Returns on capital at Eicher Motors (NSE: EICHERMOT) paint a worrying picture

What are the first trends to look for to identify a title that could multiply over the long term? Ideally, a business will display two trends; first growth to return to on capital employed (ROCE) and on the other hand, an increase quantity capital employed. If you see this, it usually means it’s a company with a great business model and plenty of profitable reinvestment opportunities. However, after briefly reviewing the numbers, we don’t think Eicher Engines (NSE: EICHERMOT) has the makings of a multi-bagger in the future, but let’s see why this may be the case.

Return on capital employed (ROCE): what is it?

Just to clarify if you’re not sure, ROCE is a measure of the pre-tax income (as a percentage) that a business earns on the capital invested in its business. The formula for this calculation on Eicher Motors is:

Return on capital employed = Profit before interest and taxes (EBIT) ÷ (Total assets – Current liabilities)

0.13 = 16b ÷ (₹ 144b – ₹ 23b) (Based on the last twelve months up to September 2021).

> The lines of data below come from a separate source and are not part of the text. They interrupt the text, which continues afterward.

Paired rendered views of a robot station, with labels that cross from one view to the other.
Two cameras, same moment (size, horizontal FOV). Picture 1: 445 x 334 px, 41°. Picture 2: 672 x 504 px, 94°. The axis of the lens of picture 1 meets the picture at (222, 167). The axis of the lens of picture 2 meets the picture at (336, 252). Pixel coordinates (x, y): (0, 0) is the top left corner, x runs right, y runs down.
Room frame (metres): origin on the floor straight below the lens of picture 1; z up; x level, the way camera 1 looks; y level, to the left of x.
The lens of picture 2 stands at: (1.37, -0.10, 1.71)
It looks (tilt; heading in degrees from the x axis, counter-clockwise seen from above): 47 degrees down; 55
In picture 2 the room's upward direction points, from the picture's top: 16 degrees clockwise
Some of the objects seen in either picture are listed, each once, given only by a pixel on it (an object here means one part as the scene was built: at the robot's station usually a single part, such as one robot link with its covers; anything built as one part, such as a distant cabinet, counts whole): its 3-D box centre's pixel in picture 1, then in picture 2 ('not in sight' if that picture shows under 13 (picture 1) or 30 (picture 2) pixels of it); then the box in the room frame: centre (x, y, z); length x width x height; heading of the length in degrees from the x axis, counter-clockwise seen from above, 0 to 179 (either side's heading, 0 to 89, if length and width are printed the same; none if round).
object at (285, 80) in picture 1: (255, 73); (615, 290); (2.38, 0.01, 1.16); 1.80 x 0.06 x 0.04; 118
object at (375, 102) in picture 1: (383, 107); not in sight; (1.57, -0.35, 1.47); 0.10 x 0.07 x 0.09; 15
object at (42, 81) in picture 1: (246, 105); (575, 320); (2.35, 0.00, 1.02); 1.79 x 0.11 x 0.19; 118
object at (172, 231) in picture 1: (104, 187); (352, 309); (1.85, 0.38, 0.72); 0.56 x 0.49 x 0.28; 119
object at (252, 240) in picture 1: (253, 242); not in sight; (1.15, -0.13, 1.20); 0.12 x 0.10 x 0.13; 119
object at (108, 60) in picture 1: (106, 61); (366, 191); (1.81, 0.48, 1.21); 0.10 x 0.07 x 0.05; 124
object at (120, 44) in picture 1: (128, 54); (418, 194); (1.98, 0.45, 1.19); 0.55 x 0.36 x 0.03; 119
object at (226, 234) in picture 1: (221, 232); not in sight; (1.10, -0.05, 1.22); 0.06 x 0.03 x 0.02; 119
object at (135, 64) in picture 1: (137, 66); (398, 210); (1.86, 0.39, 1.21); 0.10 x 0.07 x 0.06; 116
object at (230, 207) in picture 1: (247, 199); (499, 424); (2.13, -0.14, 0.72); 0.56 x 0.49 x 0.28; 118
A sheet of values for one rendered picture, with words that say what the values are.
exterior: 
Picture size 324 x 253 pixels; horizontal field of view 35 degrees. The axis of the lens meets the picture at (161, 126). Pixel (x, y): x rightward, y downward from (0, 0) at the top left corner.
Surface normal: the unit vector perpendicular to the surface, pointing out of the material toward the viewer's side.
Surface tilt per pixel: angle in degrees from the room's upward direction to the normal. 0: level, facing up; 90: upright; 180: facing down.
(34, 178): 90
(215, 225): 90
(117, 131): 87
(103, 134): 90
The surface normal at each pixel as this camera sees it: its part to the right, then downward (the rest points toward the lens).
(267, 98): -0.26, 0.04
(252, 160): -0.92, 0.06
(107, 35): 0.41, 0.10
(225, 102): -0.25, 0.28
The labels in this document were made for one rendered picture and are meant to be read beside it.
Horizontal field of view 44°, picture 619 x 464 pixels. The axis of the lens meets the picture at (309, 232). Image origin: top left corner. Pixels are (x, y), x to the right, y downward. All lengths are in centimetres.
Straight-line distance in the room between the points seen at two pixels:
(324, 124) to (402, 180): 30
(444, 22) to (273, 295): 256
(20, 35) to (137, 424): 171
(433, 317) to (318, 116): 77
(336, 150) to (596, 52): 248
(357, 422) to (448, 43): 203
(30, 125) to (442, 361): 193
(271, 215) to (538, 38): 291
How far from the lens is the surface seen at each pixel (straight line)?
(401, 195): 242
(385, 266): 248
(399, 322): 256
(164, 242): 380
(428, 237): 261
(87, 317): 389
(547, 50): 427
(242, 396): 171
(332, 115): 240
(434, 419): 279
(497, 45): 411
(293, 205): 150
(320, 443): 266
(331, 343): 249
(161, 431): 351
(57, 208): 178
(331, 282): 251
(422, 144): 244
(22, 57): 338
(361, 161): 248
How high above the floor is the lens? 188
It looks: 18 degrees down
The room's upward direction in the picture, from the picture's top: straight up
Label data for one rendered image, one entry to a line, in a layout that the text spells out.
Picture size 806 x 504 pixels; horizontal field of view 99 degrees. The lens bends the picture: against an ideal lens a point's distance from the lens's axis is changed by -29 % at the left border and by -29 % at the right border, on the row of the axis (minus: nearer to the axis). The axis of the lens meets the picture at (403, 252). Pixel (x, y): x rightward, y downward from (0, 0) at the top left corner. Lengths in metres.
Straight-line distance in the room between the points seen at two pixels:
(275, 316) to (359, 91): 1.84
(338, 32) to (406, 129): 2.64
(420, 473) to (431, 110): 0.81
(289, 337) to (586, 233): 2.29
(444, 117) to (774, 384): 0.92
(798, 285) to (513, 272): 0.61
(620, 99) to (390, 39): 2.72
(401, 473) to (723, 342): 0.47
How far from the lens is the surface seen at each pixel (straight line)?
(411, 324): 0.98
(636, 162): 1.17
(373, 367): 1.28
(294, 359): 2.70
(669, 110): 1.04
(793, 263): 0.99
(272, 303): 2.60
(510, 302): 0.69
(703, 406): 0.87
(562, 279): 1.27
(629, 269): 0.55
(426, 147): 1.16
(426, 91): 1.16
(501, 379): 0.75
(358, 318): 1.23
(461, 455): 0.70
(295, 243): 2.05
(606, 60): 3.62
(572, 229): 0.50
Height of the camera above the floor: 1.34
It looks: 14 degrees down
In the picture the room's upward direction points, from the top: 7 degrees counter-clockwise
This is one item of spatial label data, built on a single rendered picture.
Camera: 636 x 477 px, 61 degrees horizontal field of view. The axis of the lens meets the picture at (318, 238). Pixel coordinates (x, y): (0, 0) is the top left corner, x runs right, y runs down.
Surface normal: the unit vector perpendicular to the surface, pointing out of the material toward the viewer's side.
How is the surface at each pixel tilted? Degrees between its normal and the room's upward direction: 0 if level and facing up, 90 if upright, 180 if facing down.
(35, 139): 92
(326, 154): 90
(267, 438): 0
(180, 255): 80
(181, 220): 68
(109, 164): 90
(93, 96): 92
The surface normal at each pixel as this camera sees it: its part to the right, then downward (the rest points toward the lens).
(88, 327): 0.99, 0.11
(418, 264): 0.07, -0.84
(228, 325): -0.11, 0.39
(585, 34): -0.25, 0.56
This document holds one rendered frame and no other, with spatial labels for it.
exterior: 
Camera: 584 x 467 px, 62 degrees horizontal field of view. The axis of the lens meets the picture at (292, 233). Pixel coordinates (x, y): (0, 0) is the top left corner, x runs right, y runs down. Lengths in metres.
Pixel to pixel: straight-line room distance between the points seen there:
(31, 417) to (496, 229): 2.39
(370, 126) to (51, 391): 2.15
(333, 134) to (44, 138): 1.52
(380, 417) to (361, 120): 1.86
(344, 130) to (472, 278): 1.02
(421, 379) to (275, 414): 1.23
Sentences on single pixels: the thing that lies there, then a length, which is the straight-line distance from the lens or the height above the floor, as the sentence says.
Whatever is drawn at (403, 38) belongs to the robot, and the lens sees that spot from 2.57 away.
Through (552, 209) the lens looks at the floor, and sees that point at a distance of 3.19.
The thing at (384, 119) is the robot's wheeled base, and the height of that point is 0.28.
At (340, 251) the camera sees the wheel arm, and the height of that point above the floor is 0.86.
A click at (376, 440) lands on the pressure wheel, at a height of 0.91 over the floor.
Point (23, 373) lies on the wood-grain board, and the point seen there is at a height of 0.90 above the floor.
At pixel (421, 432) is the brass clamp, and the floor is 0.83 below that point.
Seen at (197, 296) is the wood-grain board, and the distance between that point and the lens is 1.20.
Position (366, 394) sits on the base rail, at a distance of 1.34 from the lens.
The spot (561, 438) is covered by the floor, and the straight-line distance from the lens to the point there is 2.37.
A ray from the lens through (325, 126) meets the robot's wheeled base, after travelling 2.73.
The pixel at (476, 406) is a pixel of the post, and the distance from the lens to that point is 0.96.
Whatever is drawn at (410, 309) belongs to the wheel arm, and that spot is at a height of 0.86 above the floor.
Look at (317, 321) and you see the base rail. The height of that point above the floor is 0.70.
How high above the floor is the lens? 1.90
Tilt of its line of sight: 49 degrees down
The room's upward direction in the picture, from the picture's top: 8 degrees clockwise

Thereby, Eicher Motors has a ROCE of 13%. This is a relatively normal return on capital, and it is around the 14% generated by the automotive industry.

Check out our latest review for Eicher Motors

NSEI: EICHERMOT Return on capital employed December 30, 2021

In the graph above, we measured Eicher Motors’ past ROCE against its past performance, but the future is arguably more important. If you are interested, you can view analyst forecasts in our free analyst forecast report for the company.

What the ROCE trend can tell us

When we looked at the ROCE trend at Eicher Motors, we didn’t gain much confidence. About five years ago, returns on capital were 45%, but since then they have fallen to 13%. Although, as both income and the amount of assets used in the business have increased, this could suggest that the business is investing in growth and that the additional capital has resulted in a short-term reduction in ROCE. And if the capital increase generates additional returns, the company, and therefore the shareholders, will benefit in the long run.

The bottom line

In summary, despite lower returns in the short term, we are encouraged to see that Eicher Motors is reinvesting for growth and therefore has higher sales. These trends are starting to be recognized by investors as the stock has provided a 19% gain to shareholders who have held it over the past five years. Therefore, we recommend that you dig deeper into this title to confirm if it is a good investment.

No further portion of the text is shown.